Is still so very, very worried and fearful that the police are going to take the speed trailer away from me this week.
I really hope they’ve realized that i have not had to call or email them ever since they came to turn the speed trailer on on June 2nd for me. I hope they get to read the letter the psychiatric nurse i saw this past Thursday, is writing to them. I hope one of my friends can help me start a Change.org petition to send to the police about this.
I don’t want to have to live on this street anymore, without a working speed trailer here on my side of the street where i can easily see it and monitor it from my house. Because without the speed trailer, my street is wild and i feel unsafe here. Greatly unsafe. The speed trailer makes me feel a sense of security i have never felt ever since i moved here 25 years ago.
Having the speed trailer has meant me being able to actually get outside alot to watch it and take pictures of it, which has resulted in me getting to say hi everyday to some of the business neighbors to my east who i thought didn’t like me…..and finding out that they are friendly…..that they do like me and that they do understand my need to watch the speed trailer working.

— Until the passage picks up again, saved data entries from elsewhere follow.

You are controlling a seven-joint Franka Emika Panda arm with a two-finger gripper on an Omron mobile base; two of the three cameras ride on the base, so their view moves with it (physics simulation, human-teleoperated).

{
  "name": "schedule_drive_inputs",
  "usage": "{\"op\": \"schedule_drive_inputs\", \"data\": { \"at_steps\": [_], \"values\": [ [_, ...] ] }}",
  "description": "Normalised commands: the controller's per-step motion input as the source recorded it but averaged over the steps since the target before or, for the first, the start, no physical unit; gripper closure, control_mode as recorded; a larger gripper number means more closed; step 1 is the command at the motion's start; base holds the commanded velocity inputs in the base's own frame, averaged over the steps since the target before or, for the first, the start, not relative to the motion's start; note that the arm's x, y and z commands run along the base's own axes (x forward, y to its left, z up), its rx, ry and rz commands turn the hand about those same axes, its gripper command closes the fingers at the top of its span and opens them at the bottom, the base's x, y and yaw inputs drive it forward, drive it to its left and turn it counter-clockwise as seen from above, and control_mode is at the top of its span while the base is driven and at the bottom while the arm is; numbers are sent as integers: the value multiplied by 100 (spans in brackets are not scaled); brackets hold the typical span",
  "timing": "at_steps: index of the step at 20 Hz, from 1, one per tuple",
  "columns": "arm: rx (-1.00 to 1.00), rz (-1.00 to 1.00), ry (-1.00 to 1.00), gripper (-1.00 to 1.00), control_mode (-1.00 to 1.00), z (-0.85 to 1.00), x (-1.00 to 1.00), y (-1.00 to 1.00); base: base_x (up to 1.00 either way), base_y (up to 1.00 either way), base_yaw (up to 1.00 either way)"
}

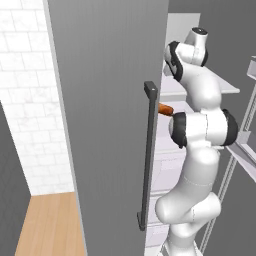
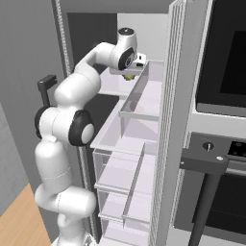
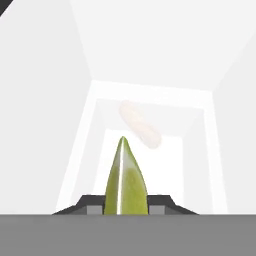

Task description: Grab a lemon wedge from the fridge and one ice cube from the ice bowl, and put them in the glass of lemonade.

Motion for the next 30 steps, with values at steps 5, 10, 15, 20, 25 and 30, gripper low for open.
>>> {"op": "schedule_drive_inputs", "data": {
  "at_steps": [5,10,15,20,25,30],
  "values": [
    [0,0,2,100,-100,-5,-24,0,0,0,0],
    [1,2,-7,100,-100,0,-91,-2,0,0,0],
    [1,8,-10,100,-100,0,-100,0,0,0,0],
    [0,9,-1,100,-100,0,-100,5,0,0,0],
    [0,8,0,100,-100,0,-100,21,0,0,0],
    [-5,1,1,100,-100,-12,-100,52,0,0,0]
  ]
}}
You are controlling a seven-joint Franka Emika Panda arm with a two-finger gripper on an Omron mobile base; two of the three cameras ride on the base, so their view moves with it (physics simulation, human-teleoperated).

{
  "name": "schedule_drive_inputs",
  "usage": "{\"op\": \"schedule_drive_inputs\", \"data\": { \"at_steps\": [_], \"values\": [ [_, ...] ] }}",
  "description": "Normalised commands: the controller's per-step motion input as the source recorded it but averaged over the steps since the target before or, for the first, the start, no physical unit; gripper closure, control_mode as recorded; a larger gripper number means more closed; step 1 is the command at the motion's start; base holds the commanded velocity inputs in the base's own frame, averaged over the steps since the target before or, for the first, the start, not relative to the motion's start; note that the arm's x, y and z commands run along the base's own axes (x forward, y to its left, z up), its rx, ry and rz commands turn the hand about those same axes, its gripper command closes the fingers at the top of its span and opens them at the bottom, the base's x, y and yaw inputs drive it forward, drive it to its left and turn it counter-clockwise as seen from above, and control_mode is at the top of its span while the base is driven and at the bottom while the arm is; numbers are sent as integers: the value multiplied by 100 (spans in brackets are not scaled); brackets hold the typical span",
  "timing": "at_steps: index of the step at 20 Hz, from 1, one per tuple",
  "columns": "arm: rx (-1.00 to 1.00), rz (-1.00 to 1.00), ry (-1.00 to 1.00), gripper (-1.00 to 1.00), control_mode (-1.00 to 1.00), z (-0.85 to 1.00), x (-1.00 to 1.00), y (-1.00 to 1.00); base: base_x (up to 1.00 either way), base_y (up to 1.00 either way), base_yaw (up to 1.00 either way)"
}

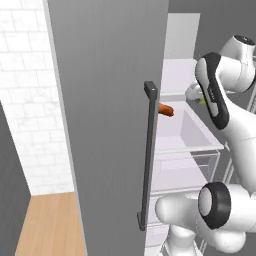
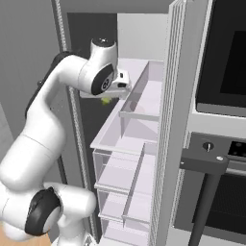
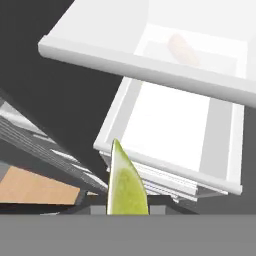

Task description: Grab a lemon wedge from the fridge and one ice cube from the ice bowl, and put them in the glass of lemonade.

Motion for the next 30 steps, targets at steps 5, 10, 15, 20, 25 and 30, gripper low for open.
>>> {"op": "schedule_drive_inputs", "data": {
  "at_steps": [5,10,15,20,25,30],
  "values": [
    [-12,0,9,100,-100,-62,-96,64,0,0,0],
    [-5,0,11,100,-100,-77,-70,29,0,0,0],
    [0,0,4,100,-100,-23,-66,0,0,0,0],
    [0,0,0,100,-100,0,-13,0,0,0,0],
    [0,0,0,100,100,-1,-9,0,-40,0,-3],
    [0,0,0,100,100,0,0,0,-100,30,-49]
  ]
}}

One of my favorite servers at a local restaurant who i am friends with here on Facebook, has even seen all of my posts about the speed trailer, and she even agrees it has helped me, and saw how much of a wreck i was when they took the other one away from me on April 25th and left me with no speed trailer at all for one whole month, then put this one here, and did not turn it on till a week after it had been here.

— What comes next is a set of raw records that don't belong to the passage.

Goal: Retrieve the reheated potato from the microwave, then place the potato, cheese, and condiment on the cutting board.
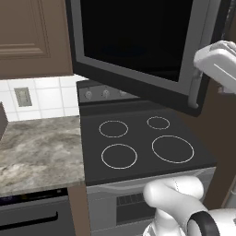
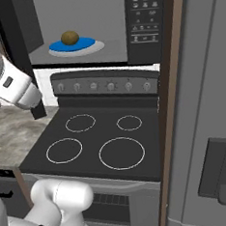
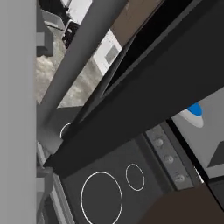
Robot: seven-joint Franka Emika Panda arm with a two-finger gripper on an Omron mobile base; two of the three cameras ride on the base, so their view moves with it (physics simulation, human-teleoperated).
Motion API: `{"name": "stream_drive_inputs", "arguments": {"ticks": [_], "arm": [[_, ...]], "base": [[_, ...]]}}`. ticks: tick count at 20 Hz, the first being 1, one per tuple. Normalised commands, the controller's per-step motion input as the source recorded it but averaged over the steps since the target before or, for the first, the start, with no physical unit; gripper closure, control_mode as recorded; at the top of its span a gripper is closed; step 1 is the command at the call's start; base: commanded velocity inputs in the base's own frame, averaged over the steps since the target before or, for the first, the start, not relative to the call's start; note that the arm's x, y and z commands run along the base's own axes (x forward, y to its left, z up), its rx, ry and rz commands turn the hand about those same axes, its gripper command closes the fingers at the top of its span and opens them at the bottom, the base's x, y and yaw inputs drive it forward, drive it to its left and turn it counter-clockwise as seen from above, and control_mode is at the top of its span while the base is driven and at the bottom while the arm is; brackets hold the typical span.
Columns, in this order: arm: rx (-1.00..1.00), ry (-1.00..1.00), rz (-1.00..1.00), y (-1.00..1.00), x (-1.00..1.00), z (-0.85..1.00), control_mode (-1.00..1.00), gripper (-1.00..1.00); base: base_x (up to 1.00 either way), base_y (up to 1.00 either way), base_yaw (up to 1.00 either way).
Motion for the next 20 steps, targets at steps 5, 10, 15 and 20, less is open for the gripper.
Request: {"name": "stream_drive_inputs", "arguments": {"ticks": [5, 10, 15, 20], "arm": [[0.25, -0.04, 0.31, -0.10, -0.18, 0.00, -1.00, -1.00], [0.07, -0.06, 0.14, -0.25, -0.50, 0.02, -1.00, -1.00], [0.01, -0.01, -0.06, -0.34, -0.35, 0.01, -1.00, -1.00], [0.17, 0.01, -0.11, -0.28, 0.21, -0.04, -1.00, -1.00]], "base": [[0.00, 0.00, 0.00], [0.00, 0.00, 0.00], [0.00, 0.00, 0.00], [0.00, 0.00, 0.00]]}}
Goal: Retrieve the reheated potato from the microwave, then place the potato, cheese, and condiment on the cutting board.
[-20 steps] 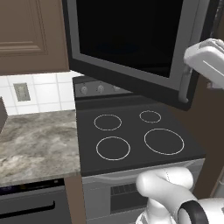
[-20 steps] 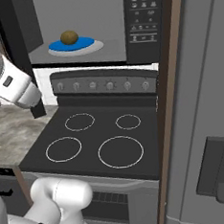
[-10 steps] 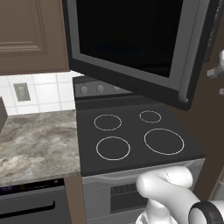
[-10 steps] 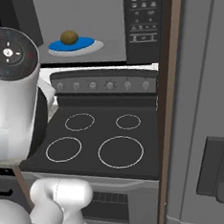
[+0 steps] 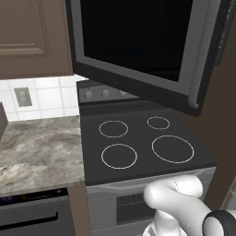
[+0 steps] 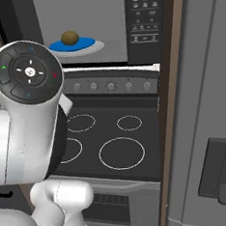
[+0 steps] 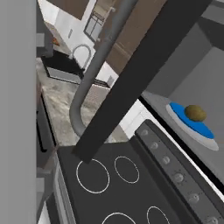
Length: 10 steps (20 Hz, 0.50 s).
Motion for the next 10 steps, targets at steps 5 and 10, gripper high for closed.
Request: {"name": "stream_drive_inputs", "arguments": {"ticks": [5, 10], "arm": [[0.35, 0.00, -0.05, -0.21, 0.25, -0.04, -1.00, -1.00], [0.46, 0.01, -0.06, -0.20, 0.34, -0.08, -1.00, -1.00]], "base": [[0.00, 0.00, 0.00], [0.00, 0.00, 0.00]]}}
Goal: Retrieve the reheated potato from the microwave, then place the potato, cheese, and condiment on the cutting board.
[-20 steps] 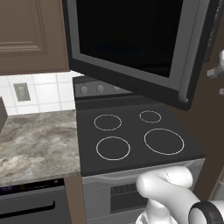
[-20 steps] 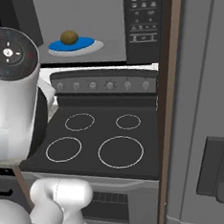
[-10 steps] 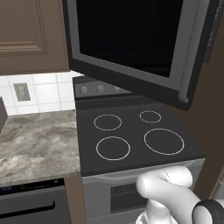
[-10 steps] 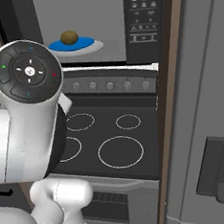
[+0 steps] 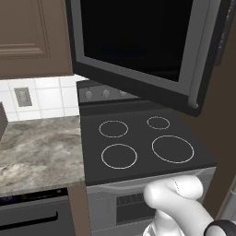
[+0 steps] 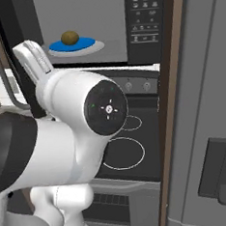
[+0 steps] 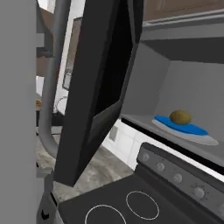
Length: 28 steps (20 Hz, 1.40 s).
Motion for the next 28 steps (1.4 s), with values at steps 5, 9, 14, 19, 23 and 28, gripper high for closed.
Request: {"name": "stream_drive_inputs", "arguments": {"ticks": [5, 9, 14, 19, 23, 28], "arm": [[0.32, 0.00, 0.00, -0.01, 0.54, -0.16, -1.00, -1.00], [0.10, 0.06, 0.00, 0.06, 0.60, -0.03, -1.00, -1.00], [0.01, 0.14, 0.07, 0.01, 0.39, 0.01, -1.00, -1.00], [0.00, 0.09, 0.13, 0.08, 0.15, 0.00, -1.00, -1.00], [0.02, 0.10, 0.15, 0.22, 0.12, 0.00, -1.00, -1.00], [0.07, 0.08, 0.13, 0.14, 0.00, 0.01, -1.00, -1.00]], "base": [[0.00, 0.00, 0.00], [0.00, 0.00, 0.00], [0.00, 0.00, 0.00], [0.00, 0.00, 0.00], [0.00, 0.00, 0.00], [0.00, 0.00, 0.00]]}}
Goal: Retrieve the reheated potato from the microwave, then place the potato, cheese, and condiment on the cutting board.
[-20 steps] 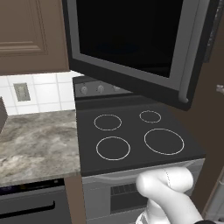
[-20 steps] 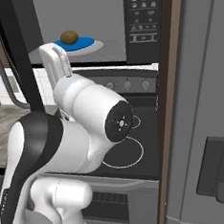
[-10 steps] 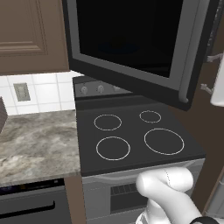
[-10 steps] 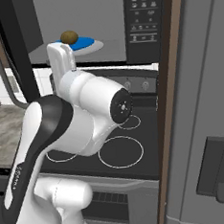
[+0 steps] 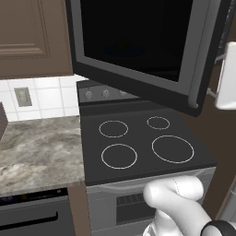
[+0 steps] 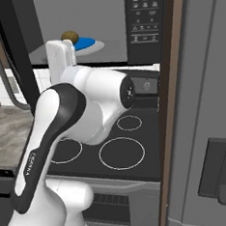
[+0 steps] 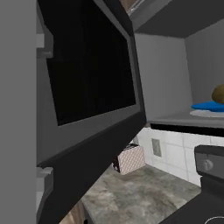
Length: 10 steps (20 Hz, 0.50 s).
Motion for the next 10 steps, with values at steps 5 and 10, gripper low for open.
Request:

I am praying so hard. My mom is even saying a continuous novena for me that the police will keep a working speed trailer here from now on, till i am able to move from here.
I AM going to try to find some way i can move from here. Hopefully i can be out of here by the first part of 2017, or earlier, if a miracle happens that will open those doors for me.
Below, is another picture of the speed trailer. It really has become a good imaginary friend to me that i feel i greatly need at this time of my life. I hope the police will please understand this and let me keep this one, which is an RU2 Systems Fast 870 speed trailer, or the Wanco speed trailer, either one is fine with me.